Birkaç kez daha vurulursa, biraz daha zaman alacak olsa bile yılan mutlaka düşecekti.

İşte o anda.

Yılanın gözlerinden parlak kırmızı bir ışık parladı.

Kaaack!

Yılan muazzam bir çığlık attı ve yere doğru koşmaya başladı.

"Uh?"

Başında Chung Myung olduğu halde kendini yere vurdu.

Kuuung!

"...kuak."

Şok o kadar büyüktü ki yerde bir çöküntü oluştu. Ancak Chung Myung hissettiği acıya rağmen pullarını bırakmadı.

"Bu..."

Yılanın gözleri hâlâ kırmızı parlıyordu.

Kwang! Kwang!l wang! Kwang!

Aynı şeyi tekrar tekrar yapmaya devam etti. Artık yer o kadar çökmüştü ki ağaçlar ve kayalar etrafa saçılmıştı.

"Bu!"

Öğrencilerin hepsi kılıçlarına sarıldı. Bu sefer gerçekten de kafalarını çarparak ilk kimin öleceği bir oyun gibi görünüyordu. Eğer Chung Myung bununla başa çıkamazsa, o zaman koşup onu kurtaracaklardı.

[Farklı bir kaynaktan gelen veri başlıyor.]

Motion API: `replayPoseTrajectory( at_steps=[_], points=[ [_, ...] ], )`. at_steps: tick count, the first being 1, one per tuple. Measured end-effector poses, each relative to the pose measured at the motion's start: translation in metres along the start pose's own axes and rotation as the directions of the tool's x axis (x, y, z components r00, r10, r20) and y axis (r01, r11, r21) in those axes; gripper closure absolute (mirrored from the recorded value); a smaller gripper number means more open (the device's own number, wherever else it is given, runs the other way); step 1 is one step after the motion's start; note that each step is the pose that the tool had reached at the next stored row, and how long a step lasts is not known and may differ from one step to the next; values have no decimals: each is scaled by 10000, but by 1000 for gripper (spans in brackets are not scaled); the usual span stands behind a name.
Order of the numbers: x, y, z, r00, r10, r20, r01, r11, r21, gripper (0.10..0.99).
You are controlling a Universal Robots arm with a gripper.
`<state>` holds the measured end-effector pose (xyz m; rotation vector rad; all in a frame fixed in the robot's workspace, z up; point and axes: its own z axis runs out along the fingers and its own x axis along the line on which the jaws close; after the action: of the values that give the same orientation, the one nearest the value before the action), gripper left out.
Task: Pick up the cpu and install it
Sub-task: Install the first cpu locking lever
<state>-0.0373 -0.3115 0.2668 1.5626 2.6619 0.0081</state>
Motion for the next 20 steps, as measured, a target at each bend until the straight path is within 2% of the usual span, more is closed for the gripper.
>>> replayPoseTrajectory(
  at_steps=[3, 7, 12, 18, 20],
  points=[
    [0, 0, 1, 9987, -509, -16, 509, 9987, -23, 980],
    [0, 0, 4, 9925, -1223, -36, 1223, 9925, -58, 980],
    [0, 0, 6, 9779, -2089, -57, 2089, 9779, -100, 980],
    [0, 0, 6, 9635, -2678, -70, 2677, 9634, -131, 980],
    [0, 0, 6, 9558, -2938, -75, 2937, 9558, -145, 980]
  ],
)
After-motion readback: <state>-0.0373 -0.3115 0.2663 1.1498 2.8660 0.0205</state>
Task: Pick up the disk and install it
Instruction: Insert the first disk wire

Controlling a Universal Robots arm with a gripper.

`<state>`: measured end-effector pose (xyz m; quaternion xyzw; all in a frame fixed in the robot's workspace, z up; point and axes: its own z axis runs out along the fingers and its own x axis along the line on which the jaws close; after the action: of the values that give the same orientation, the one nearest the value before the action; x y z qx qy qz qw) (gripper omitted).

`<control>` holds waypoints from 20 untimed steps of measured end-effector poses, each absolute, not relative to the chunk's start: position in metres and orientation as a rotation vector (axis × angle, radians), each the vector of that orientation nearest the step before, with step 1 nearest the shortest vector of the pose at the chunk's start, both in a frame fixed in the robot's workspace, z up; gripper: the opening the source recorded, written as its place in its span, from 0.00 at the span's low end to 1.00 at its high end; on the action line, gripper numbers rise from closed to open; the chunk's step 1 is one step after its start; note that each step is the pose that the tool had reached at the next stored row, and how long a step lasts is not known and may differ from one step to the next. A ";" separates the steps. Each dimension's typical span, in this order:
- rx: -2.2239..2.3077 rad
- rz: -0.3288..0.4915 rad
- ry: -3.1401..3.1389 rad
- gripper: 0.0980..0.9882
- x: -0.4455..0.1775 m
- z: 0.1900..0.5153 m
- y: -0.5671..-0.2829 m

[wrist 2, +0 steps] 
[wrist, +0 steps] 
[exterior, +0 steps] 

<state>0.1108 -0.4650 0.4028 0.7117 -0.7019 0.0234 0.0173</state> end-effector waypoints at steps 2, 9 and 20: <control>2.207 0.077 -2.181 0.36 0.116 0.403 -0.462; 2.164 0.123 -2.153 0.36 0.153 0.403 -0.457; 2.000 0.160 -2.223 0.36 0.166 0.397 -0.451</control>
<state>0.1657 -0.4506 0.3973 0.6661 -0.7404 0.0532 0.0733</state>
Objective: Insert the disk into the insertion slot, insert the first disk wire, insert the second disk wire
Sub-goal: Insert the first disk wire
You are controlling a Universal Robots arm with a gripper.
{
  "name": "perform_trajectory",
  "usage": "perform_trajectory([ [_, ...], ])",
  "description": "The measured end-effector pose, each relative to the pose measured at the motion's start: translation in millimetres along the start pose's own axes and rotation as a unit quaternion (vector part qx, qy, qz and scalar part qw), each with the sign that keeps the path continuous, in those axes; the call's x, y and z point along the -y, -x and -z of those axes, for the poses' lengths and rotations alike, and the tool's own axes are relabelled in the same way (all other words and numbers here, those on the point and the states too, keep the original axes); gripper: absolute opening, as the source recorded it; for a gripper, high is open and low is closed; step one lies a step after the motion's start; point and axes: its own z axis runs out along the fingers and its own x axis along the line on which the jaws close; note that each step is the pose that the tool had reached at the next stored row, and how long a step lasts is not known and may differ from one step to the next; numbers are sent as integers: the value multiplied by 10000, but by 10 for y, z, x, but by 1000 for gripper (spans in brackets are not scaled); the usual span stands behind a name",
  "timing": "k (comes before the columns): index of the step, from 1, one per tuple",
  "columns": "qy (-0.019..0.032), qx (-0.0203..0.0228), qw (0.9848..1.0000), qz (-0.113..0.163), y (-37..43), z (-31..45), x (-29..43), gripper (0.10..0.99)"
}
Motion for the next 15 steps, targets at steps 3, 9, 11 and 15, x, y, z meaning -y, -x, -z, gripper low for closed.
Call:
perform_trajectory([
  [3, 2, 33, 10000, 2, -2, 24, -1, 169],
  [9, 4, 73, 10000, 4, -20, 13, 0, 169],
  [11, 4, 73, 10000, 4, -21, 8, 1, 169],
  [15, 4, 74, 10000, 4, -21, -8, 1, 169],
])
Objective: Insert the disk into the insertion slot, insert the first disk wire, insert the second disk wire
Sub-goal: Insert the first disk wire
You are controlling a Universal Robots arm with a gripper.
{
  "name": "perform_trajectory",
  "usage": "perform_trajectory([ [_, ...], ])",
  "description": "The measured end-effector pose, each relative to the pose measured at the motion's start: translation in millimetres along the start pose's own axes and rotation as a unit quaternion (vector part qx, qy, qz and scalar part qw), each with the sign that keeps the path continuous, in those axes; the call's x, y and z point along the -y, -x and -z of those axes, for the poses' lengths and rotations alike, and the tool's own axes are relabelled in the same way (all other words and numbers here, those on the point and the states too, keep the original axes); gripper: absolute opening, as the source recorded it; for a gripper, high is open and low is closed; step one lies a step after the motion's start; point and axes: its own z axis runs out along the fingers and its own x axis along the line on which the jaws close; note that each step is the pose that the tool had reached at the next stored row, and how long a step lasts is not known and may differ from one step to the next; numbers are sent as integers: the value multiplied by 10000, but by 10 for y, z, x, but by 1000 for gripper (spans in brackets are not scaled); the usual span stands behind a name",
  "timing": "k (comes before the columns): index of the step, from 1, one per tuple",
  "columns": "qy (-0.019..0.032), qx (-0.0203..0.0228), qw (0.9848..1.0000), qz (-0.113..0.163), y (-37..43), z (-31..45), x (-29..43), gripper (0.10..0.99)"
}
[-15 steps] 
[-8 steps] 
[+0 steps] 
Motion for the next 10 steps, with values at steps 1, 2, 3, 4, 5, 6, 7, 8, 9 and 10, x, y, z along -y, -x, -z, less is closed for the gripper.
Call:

Chung Myung'un sürekli darbe aldığını gören Baek Cheon bir tarafa koştu.

"Hayır!"

"Mor Ağaç Çimi.

"Mor Ağaç Çimi!"

Yılan kendini tekrar yere çarpmaya hazırlanıyordu. Ama seçtiği yer Mor Ağaç Çimenleri'nin olduğu yerdi. Ve eğer devasa gövdesini o yerin yakınına bile çarparsa, tek bir bitki bile çarpışmadan sağ çıkamayacaktı.

"Oraya değileeeeeee!"

Baek Cheon çığlık attığında, terazisinden sarkan Chung Myung bile irkildi.

"Ahhhhh!"

Chung Myung yılanın başını yakalamak için kollarını iki yana açtı ve yere uzanmaya çalıştı.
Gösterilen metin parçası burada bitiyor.